La quantité de faux médicaments en circulation peut atteindre 30% en Afrique contre 15% en moyenne dans le monde, alertent les experts réunis à cette conférence. Selon un numéro spécial de l’American Journal of Tropical Medicine and Hygiene paru en avril, un faux antipaludéen et un autre de piètre efficacité sont ainsi incriminés dans la mort de 122 350 enfants africains en 2013.

 

En Afrique, le tiers des médicaments contre le paludisme, maladie la plus mortelle du continent, est constitué de «faux», une proportion qui peut monter à 40% au Ghana et au Cameroun, voire près de 64% au Nigeria, selon les experts.

Les faux médicaments ne sont d’ailleurs produits en Afrique qu’à hauteur de moins de 5%, selon un participant à la conférence. « 30% des médicaments contrefaits viennent de l’Inde et de la Chine », affirme Sybil Yeboah, citant des statistiques de l’Organisation mondiale de la Santé (OMS).

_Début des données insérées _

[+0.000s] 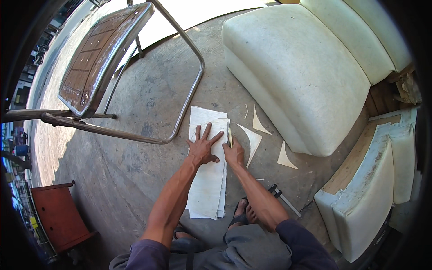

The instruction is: The person traces the outline of a wooden furniture component onto a piece of light-colored upholstery fabric and then cuts the fabric using a knife.

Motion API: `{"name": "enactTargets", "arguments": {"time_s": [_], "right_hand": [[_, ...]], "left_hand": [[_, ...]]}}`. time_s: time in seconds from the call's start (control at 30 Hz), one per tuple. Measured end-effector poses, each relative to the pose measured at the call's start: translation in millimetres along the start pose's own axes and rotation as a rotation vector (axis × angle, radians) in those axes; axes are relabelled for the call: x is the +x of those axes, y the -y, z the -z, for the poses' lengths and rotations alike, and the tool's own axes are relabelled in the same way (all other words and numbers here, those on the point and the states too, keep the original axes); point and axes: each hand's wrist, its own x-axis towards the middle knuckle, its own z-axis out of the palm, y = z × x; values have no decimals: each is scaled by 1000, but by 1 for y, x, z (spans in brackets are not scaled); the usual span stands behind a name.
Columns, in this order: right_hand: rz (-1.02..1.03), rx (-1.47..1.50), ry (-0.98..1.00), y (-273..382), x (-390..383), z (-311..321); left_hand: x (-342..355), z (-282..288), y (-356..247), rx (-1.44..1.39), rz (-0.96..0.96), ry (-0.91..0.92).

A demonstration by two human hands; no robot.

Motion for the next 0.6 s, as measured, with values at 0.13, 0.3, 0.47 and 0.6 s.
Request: {"name": "enactTargets", "arguments": {"time_s": [0.13, 0.3, 0.47, 0.6], "right_hand": [[116, 79, -124, -17, -2, -8], [-233, 382, 73, 29, -12, -1], [-42, 299, -11, -7, 6, -22], [14, 270, -28, -21, 10, -31]], "left_hand": [[7, -3, -2, -78, 15, -50], [0, -6, 9, -141, 77, -57], [6, -1, 7, -246, 103, -100], [10, -2, 12, -370, 161, -186]]}}
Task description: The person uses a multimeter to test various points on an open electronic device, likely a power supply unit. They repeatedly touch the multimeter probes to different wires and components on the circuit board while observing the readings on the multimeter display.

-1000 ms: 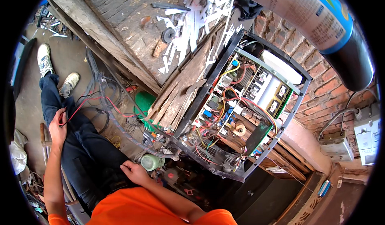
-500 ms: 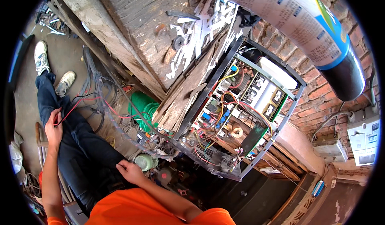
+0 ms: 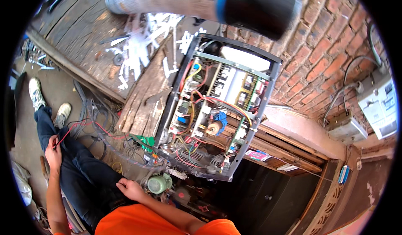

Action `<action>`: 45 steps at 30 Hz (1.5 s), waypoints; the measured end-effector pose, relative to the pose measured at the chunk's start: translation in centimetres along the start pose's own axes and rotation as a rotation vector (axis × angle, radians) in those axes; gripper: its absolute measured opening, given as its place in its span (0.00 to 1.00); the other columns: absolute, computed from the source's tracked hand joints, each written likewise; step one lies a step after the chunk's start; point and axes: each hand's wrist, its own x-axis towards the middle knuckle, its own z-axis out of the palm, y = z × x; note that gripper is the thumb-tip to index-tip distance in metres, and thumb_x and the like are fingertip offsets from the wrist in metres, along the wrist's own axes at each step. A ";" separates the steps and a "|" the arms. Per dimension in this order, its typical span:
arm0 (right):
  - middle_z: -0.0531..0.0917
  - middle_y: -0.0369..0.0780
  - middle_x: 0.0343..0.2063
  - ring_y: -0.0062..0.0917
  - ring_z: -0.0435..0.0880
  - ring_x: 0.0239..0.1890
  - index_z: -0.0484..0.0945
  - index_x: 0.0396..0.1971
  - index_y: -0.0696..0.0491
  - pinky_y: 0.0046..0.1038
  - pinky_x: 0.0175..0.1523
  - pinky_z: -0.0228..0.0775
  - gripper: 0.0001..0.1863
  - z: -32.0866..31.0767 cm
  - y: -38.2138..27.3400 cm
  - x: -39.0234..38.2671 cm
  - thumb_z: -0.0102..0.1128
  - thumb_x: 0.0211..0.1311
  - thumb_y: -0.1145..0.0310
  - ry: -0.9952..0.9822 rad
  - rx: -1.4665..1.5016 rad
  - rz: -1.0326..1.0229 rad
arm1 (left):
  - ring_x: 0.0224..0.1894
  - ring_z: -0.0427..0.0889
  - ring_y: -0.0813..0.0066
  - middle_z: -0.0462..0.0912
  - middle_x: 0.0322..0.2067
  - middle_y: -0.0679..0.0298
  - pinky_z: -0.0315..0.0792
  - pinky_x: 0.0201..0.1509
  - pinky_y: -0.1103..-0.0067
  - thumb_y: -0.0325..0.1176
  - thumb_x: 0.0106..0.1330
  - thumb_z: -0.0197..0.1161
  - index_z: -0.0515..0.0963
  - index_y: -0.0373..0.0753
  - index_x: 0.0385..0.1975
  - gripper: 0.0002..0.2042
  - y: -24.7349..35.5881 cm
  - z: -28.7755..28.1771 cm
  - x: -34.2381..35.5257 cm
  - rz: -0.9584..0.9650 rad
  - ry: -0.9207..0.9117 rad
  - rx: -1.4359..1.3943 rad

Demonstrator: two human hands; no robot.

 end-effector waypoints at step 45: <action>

Le marché des faux médicaments est favorisé, selon les documents distribués lors de la conférence, par des facteurs tels que « l’offre de médicaments inférieure à la demande, l’ignorance, les prix élevés des médicaments et la porosité des frontières » en cette période de mondialisation.

Les sanctions dérisoires encourues n’arrangent rien : la répression du trafic de faux médicaments reste insignifiante par rapport à la gravité du phénomène en Afrique, avec des peines jugées peu dissuasives. Au Sénégal, 42 personnes ont été condamnées à 15 jours de prison pour trafic de faux médicaments en mai 2014.